I’m not impressed by a lot of Newfoundland literature, but Wayne Johnston’s writing has the kind of dreamy quality to make me envious. It all started with The Navigator of New York, and then I found a battered, water-damaged copy of The Colony of Unrequited Dreams for $2 in the corner of a shady take-out joint in Dingwall, Cape Breton. I was waiting for chowder. The book was between 30 different copies of Nora Roberts, John Grisham and other “used book” favourites. I felt insulted on the book’s behalf.
Almost three months later, I found this passage which sums up everything I felt while I was away from home, especially when I had just set out in Cape Breton. The subtle differences shocked me; I didn’t expect to find them so close.
Here, young Joey Smallwood (the man who brought Newfoundland to Confederation) lands in Cape Breton before making his way to New York City, where he hopes to make a man of himself:
“I exhausted myself trying to take it all in, noting every little variation and departure from how things were supposed to be. My notion of home and everything in it as ideal, archetypal, was being overthrown.
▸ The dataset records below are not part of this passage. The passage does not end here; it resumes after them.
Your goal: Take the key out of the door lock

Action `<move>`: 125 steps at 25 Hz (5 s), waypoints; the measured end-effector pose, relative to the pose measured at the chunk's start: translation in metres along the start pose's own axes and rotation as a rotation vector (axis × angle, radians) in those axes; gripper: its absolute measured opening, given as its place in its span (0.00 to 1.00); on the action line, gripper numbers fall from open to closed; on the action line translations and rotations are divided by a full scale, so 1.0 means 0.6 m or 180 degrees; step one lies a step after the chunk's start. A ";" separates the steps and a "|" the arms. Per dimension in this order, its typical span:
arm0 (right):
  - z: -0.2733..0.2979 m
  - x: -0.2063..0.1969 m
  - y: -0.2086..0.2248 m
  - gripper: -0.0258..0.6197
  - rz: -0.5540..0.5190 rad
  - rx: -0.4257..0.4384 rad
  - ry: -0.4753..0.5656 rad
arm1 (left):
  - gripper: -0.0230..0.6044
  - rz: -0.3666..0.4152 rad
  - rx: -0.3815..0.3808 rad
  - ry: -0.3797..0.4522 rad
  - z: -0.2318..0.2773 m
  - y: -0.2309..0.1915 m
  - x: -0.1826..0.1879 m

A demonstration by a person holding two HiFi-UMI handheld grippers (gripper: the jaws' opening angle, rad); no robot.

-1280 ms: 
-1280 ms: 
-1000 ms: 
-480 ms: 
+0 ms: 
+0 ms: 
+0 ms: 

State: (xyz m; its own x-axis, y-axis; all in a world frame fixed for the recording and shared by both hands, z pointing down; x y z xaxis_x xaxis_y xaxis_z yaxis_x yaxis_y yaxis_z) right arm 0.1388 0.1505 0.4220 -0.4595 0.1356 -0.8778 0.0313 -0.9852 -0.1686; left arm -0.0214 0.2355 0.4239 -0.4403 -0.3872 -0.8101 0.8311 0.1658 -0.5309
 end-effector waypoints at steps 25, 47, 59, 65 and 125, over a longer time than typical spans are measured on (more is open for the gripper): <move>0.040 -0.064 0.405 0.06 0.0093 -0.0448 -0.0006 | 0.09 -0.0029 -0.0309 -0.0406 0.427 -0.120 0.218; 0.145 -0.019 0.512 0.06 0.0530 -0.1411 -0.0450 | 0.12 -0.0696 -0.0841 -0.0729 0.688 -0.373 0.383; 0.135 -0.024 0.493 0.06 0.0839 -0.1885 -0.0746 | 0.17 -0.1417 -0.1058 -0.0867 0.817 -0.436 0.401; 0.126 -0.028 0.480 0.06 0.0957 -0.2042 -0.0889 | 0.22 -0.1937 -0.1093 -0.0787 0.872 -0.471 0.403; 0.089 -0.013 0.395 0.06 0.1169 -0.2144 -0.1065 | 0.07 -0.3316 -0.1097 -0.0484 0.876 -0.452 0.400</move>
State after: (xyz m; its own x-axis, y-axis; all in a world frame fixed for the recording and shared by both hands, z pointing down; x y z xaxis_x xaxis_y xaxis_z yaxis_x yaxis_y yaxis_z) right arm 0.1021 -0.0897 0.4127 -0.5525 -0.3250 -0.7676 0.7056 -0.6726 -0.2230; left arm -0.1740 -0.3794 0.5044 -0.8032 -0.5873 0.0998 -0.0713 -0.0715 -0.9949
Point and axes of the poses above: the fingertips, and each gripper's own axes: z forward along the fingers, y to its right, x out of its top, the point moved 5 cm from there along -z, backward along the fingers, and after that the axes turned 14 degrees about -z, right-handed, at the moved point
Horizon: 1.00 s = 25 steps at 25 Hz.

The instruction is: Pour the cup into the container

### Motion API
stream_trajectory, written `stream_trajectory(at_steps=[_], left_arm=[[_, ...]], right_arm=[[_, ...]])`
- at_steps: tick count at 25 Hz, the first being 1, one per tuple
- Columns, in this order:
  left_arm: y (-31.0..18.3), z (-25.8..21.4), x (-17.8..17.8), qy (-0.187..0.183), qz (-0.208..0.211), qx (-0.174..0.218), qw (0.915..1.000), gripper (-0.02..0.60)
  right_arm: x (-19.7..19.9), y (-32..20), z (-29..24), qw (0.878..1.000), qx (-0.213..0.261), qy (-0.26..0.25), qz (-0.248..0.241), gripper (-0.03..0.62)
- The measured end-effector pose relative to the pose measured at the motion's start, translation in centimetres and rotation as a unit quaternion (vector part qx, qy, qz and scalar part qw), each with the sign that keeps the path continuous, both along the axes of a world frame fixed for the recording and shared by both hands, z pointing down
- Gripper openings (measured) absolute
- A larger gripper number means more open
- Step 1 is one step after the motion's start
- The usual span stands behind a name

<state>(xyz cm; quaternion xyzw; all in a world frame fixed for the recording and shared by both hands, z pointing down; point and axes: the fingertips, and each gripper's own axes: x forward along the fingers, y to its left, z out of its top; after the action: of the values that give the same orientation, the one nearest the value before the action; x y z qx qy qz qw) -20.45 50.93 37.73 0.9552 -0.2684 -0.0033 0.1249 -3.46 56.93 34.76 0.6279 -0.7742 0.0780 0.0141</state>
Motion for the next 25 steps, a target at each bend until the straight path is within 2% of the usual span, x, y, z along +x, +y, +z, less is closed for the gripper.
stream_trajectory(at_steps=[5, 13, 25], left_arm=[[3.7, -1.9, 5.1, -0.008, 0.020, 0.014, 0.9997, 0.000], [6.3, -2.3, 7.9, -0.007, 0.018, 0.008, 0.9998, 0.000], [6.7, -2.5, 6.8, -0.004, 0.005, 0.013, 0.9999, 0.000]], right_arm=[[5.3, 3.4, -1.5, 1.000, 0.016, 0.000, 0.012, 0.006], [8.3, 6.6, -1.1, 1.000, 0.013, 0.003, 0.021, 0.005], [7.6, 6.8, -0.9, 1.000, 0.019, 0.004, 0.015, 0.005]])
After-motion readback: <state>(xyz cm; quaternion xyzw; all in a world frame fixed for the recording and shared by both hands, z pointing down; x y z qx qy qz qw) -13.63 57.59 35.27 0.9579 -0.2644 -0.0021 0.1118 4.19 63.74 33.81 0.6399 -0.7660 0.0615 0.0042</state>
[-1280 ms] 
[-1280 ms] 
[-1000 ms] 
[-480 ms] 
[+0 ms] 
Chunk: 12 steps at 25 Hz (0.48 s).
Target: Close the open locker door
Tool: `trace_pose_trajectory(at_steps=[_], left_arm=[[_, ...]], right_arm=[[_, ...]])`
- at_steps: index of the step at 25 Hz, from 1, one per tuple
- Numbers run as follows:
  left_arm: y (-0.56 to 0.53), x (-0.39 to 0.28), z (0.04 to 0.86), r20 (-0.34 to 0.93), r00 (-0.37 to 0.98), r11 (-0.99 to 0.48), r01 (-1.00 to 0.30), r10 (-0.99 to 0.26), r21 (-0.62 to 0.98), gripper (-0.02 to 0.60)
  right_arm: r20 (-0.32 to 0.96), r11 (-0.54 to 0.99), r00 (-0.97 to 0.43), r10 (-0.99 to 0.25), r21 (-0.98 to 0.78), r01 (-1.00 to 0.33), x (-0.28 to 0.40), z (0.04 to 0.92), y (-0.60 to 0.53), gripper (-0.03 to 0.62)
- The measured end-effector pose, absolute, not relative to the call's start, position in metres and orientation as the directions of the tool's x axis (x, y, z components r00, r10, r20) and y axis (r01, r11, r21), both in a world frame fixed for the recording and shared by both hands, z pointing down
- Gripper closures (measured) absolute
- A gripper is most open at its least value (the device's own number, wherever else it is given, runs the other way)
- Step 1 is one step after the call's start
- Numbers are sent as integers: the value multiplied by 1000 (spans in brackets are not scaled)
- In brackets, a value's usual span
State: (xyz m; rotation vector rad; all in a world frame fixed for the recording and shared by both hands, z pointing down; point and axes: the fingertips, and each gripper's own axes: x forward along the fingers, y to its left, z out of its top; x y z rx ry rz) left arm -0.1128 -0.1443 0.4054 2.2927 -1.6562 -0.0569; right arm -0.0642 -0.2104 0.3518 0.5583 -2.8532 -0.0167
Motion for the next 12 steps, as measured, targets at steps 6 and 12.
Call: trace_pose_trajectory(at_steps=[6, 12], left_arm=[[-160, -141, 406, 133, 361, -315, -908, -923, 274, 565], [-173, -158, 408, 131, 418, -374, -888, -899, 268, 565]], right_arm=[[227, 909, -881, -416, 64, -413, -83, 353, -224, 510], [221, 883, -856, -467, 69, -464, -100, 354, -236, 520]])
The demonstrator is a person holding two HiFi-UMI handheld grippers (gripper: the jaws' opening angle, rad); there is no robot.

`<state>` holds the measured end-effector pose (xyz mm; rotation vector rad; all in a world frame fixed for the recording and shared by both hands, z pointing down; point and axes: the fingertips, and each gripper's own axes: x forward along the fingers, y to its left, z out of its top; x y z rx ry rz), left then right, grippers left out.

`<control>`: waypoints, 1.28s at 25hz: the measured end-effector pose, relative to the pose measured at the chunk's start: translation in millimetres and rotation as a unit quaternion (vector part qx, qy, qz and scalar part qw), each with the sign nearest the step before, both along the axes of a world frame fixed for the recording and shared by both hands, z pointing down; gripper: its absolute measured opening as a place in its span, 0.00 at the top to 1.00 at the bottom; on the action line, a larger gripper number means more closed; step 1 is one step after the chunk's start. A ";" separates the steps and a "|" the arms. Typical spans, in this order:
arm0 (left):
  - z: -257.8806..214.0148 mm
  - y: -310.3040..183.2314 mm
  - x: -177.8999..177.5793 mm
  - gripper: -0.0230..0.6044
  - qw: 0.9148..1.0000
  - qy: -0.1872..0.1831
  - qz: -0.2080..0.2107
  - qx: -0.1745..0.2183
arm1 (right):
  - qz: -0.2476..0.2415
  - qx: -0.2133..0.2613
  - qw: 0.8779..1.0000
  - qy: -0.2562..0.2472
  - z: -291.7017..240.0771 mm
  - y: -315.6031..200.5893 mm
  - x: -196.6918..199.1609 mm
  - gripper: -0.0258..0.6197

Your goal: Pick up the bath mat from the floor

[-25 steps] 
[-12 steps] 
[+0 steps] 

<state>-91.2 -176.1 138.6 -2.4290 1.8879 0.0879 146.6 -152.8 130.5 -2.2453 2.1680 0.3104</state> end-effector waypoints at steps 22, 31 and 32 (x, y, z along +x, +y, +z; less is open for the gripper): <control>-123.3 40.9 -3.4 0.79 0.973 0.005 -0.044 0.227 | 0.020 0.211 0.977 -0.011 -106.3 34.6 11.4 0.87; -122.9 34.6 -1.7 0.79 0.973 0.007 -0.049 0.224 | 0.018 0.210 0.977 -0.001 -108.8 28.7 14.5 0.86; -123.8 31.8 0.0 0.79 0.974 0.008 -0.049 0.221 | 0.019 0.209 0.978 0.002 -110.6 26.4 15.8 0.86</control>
It was as though the definitions of all the words in my vocabulary were expanding at once.
Cape Breton was much like Newfoundland, yet everything seemed slightly off. Light, colours, surface textures, dimensions – objects like telegraph poles, fence posts, mail boxes, which you would think would be the same everywhere, were bigger or smaller or wider by a hair than they were back home. That I was able to detect such subtle differences made me realize how circumscribed my life had been, how little of the world I had seen.”
My brain jolted when I read that part, the last bit. Back in August, even if I wasn’t fully aware of it at the time, I knew there was something shifting around in my life…and it all began in Cape Breton.
I’m home in Bay d’Espoir at the moment, researching work abroad opportunities and applying for jobs. Figuring shit out, maybe. I took a walk to film some footage for a competition, and everything smells like autumn and wood smoke burning in people’s stoves. Our electricity had been gone all morning, as well as our water. It took me three infuriating days to learn how to set up a wireless router, and my phone only receives a signal when I’m sitting on the left side of the couch with my hand poised in the air. On my walk back to the house, a woman was standing in her backyard screeching at her dog, “CHICO! CHICO!” and waving her hands. Two men working on the power-lines came and removed the dead chicken from its jaws, feathers all over the place. An argument took place.
So in answer to that post awhile ago about knowing when it’s time to leave? I’m still restless.